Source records

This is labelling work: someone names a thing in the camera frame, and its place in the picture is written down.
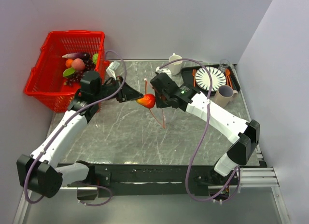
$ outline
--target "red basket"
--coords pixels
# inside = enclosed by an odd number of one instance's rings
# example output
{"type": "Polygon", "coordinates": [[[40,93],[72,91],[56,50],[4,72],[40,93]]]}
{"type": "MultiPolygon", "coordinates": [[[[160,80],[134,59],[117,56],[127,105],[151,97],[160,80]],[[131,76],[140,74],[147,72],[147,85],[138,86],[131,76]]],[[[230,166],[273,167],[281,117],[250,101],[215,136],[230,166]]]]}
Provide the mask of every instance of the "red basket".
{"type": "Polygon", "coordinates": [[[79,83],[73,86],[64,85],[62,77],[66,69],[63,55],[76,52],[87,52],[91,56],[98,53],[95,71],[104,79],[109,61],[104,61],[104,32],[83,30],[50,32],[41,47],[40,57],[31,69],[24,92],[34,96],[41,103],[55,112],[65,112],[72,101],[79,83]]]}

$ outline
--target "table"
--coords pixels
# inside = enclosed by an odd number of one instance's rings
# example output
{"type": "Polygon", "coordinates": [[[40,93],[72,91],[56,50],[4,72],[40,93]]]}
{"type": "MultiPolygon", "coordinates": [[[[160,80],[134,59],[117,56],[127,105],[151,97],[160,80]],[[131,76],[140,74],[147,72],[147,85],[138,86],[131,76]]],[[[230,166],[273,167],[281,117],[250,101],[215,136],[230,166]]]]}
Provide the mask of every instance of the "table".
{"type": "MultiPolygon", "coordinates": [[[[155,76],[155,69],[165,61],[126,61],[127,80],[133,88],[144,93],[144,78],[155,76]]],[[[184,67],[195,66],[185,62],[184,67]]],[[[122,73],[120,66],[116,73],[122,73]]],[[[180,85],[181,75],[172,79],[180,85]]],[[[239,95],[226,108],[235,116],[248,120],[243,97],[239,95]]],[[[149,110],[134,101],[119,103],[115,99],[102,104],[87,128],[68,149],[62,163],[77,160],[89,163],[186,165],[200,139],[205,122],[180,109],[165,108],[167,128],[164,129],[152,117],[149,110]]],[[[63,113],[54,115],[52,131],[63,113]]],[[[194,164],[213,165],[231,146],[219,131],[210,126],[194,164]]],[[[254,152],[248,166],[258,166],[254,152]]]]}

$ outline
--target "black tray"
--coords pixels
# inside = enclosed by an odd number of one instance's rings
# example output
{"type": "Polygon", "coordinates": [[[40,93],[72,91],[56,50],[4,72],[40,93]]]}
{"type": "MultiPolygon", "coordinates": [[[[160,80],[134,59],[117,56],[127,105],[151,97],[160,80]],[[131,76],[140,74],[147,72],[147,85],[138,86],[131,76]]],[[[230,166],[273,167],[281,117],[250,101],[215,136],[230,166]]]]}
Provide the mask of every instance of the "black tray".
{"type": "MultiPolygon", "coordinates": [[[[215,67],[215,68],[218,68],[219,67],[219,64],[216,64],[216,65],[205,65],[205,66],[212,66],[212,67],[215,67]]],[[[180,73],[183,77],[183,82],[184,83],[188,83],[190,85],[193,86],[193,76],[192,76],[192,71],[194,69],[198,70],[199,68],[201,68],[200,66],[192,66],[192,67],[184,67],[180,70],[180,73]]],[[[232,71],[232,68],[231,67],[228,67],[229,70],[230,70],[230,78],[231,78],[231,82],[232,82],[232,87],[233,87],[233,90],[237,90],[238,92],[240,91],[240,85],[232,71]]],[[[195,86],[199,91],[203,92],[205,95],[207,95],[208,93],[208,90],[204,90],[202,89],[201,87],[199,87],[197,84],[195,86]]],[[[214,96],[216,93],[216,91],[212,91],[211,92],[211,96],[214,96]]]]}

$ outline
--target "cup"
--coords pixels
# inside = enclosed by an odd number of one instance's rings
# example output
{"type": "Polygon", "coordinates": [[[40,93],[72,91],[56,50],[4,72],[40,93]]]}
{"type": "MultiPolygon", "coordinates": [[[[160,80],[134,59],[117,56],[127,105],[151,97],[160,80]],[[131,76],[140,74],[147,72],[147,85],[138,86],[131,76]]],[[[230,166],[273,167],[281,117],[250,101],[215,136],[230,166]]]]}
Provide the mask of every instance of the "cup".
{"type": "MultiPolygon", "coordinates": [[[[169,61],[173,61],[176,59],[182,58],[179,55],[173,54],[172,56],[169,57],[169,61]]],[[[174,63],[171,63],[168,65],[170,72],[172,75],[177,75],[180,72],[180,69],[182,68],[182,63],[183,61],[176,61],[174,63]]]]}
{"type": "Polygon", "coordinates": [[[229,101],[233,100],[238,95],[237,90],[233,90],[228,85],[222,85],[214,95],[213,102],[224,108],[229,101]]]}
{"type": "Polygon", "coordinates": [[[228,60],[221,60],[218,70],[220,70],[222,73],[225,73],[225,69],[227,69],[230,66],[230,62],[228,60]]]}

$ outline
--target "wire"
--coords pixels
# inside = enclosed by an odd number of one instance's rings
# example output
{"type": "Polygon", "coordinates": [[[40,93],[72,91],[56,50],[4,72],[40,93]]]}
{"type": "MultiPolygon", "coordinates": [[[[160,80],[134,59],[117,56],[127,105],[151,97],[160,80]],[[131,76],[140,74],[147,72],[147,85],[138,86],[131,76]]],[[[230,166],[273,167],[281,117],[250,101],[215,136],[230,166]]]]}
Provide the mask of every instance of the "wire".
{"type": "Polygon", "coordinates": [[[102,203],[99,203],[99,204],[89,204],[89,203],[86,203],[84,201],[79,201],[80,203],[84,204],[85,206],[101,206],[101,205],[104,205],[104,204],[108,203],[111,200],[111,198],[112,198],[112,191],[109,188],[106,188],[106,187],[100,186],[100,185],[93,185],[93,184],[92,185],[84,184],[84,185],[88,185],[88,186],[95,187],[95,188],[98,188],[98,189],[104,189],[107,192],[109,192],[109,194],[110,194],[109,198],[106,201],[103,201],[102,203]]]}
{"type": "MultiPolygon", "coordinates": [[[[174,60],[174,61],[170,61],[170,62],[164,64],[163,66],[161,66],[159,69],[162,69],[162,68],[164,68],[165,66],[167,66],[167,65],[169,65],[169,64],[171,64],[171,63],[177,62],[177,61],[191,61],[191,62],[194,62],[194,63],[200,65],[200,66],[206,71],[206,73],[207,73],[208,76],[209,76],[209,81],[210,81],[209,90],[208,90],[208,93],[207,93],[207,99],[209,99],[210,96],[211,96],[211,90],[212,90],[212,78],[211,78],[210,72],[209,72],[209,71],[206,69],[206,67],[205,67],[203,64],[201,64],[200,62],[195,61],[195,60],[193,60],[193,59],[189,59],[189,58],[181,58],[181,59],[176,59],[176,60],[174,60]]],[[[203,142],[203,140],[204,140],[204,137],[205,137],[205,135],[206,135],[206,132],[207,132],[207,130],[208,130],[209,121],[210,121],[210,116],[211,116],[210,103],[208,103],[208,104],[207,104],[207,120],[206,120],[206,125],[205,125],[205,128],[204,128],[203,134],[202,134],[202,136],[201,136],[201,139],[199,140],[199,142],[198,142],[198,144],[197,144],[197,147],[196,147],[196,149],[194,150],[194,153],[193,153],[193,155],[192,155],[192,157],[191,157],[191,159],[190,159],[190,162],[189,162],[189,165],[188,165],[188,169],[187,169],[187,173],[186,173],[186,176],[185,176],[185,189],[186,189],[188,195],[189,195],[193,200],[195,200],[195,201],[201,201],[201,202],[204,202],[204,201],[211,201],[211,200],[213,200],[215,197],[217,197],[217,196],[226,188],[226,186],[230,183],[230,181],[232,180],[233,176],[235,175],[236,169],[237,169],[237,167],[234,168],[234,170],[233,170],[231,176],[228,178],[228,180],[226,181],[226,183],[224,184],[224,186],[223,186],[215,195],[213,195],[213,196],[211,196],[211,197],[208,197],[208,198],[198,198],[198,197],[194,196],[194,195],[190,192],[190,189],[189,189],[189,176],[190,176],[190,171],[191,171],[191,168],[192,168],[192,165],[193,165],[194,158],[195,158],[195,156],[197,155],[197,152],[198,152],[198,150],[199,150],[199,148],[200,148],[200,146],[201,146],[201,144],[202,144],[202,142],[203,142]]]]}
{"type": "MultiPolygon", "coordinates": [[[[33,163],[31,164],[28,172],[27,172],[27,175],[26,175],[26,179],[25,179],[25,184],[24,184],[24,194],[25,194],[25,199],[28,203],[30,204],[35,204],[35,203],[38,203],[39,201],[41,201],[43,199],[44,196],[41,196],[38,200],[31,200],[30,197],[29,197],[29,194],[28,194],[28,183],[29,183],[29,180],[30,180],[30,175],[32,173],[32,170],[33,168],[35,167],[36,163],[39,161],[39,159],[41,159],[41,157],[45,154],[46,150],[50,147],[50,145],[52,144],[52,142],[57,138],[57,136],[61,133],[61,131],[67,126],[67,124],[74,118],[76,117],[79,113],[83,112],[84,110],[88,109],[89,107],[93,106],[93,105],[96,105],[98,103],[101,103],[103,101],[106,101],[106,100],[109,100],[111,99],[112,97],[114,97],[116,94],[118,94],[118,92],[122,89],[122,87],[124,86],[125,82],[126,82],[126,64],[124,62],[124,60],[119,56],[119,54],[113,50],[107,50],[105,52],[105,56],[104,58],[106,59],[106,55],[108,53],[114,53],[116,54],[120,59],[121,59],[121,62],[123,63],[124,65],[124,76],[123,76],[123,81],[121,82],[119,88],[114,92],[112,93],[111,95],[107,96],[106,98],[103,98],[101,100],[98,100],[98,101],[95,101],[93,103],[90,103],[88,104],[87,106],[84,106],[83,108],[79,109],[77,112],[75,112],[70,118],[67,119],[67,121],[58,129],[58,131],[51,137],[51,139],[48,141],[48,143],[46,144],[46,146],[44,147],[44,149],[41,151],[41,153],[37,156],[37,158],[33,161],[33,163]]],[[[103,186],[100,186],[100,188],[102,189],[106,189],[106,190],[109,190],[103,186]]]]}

Exercise objective: Scan the data above and report each line in which "target" is present.

Task result:
--target "red basket"
--target "table"
--target "black tray"
--target "cup"
--target "wire"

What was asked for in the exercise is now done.